> TASK
Would you give the number of lines below in which the string "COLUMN" appears? Nothing else is needed.

> PROVIDED DATA
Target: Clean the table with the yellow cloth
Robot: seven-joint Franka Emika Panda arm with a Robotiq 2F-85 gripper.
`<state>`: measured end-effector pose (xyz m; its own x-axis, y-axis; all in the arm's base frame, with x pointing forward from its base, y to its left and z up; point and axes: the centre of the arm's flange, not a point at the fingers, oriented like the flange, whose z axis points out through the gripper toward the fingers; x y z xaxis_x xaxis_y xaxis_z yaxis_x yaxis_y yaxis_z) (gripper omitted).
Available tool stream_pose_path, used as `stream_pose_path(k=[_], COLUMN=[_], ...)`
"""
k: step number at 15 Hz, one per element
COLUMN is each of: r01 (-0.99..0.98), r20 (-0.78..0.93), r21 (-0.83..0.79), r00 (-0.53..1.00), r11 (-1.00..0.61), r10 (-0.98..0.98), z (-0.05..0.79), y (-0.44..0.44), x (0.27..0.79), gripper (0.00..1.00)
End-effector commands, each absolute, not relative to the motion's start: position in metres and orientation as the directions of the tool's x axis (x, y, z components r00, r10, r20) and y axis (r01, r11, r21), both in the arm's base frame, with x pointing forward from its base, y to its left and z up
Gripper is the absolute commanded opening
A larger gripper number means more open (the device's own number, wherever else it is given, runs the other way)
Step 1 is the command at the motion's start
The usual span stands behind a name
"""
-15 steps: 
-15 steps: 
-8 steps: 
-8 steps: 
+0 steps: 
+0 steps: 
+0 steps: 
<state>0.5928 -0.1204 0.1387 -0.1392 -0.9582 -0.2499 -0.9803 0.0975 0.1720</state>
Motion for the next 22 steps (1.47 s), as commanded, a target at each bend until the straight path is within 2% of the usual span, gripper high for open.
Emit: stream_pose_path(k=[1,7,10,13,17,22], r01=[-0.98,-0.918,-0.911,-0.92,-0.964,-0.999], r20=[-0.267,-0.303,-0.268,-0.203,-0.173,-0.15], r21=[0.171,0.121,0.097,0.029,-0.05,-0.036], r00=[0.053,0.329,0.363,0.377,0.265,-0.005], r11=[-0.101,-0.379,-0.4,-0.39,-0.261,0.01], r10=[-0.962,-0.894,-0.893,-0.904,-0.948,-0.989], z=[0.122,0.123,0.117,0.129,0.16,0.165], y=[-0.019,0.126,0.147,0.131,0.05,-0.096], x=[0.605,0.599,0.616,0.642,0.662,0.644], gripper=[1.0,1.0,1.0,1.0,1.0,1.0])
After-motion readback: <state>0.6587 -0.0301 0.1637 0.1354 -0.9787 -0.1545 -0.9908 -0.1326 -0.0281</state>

> SOLUTION FOR THIS TASK
2